El criador y propietario mayoritario de Escabiar, segunda en la Longines Cup del domingo en Maroñas, volvió a cas feliz por todo lo vivido, más allá de la derrota

MONTEVIDEO, Uruguay (Especial para Turf Diario).- Si no se compite es imposible pensar en ganar. Si no se da el presente, no se puede cumplir jamás con una ilusión. Y, más allá de un resultado, muchas veces una experiencia inolvidable tiene aún un significado mayor al de volverse con la copa. Salir a correr al exterior, lo que antes era moneda corriente para los propietarios y profesionales argentinos, se diluyó en el tiempo, entre temores, la seguridad de quedarse en casa y los costos.

Sin embargo, la versión 2021 del mitín del Longines Gran Premio Latinoamericano incluyó la participación de una “enviada especial” nuestra con Escabiar en los partidores de la Longines Cup – Clásico Uruguay (G3), que se le escapó a la zaina en los metros finales ante la atropellada de la local Demi Moore (Agnes Gold).

Agustín Villamil, responsable principal de la hija de Portal del Alto, además de su criador y su propietario mayoritario, volvió fascinado con lo vivido, y recordó: “Cuando ganó en septiuembre el Clásico Sibila no teníamos claro donde ir y surgió la Longines Cup en el calendario, que nos pareció muy interesante por la alta bolsa de premios. A José Lofiego -el entrenador- le encantó, aunque a mí me daba un poco de miedo el tema de los costos. Hablamos con los socios y armamos un presupuesto que era bastante caro; pero sabíamos que si entrábamos terceros cubríamos un poco todo y nos arriesgamos, apuntamos y nos pusimos en campaña para viajar”.

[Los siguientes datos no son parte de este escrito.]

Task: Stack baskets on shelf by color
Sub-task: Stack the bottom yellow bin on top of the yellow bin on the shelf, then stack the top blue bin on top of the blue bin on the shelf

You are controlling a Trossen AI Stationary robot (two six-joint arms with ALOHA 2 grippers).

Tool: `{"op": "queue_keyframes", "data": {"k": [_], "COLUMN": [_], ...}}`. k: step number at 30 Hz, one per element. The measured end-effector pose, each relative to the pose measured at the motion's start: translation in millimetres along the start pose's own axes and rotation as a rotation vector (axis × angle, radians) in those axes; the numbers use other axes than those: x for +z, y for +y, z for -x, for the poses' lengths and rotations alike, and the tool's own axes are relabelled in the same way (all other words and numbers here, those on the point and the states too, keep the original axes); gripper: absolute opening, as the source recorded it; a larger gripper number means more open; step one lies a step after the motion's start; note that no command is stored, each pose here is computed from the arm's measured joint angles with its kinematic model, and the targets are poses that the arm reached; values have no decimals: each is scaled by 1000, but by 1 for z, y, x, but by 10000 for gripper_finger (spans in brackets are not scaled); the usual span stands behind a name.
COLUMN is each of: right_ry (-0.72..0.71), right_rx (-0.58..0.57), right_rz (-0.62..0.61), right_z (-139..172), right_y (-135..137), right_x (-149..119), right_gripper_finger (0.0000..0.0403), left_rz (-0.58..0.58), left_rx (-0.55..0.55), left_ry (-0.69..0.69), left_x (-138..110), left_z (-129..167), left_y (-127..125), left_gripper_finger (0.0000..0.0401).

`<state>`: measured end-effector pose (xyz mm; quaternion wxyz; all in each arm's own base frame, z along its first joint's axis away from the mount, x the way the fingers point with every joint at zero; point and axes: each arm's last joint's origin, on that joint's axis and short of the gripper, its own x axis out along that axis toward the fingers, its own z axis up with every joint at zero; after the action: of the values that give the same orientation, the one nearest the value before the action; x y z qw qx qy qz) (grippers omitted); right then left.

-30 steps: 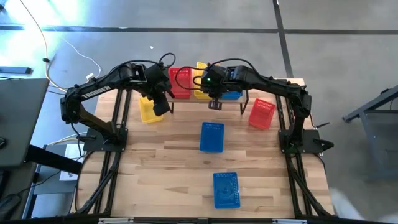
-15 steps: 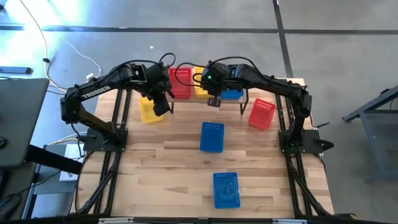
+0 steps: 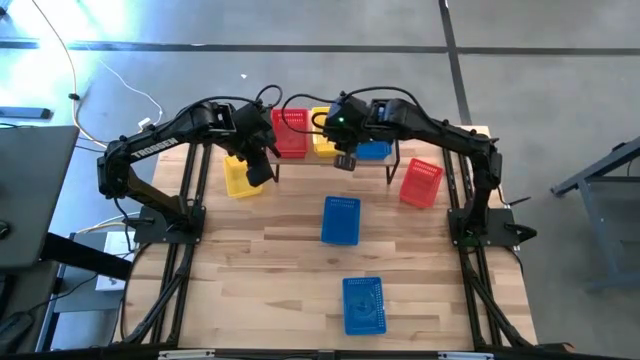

Entonado, Agustín sigue narrando: “Fue difícil cumplir cada paso, pero nos ayudaron mucho desde Maroñas, desde Codere y desde OSAF y todo salió perfecto. La yegua estaba 10 puntos, por más que haya perdido unos kilos con el viaje. Fue mejorando cada día una vez en Maroñas y siempre la vimos con mucha energía, lo que nos ilusionaba bastante. La carrera que hizo fue espectacular. Se sufrió un poco el tema de que no la pudo correr Adrián Giannetti, porque la conoce de memoria, pero estaba por suerte Francisco Leandro que es el uno de Sudamérica y la pudo montar. Nos dijo que se apuró un poquito, pero nosotros quedamos contentos. Para mí se queda sin resto arriba porque sufrió el tema del viaje. Todo lo que vivimos resultó positivo, aunque me haya quedado con la espina al estar tan cerca, pero ahora, ya más tranquilos, fue tremenda la experiencia muy positiva. Creo que los argentinos nos tenemos que animar más a viajar más y a competir. Escabiar corrió como una leona y fue una satisfacción por los socios que apoyaron en esta misión y por el gran trabajo de ‘Pepe’ y su equipo, encabezado, por Ariel, el peón, todos lo hicieron muy bien. Les agradecemos muchísimo por habernos permitido vivir semejante día, sin olvidarnos de los exportadores, porque la yegua viajó fenómeno”.

Agustín sigue disfrutando el domingo que pasó en Maroñas, cuenta por donde anda Escabiar y cuáles serán los pasos a futuro: “Cuando se trabaja para que las cosas salgan bien con mucha energía, todo se encamina. No nos podemos quejar y estamos muy contentos. Fue en avión porque al liberarse el lugar de Emotion Orpen (Orpen) entró en el pallet, pero volvió en camión sola. Demoró un poco en la aduana, pero en breve estará con nosotros. Queremos ver si podemos mandarla al haras 10 ó 15 días para recuperarse y volver al stud después para apuntar al mitín de diciembre en San Isidro, con la doble opción del Anchorena o de la Copa de Plata, ella nos lo va a decir”.

Agustín Villamil se ilusiona con repetir la experiencia más tarde que temprano y agradece haberla podido vivir. Para el turf argentino, fue un gran triunfo más allá de que el segundo no es lo mismo que el primero.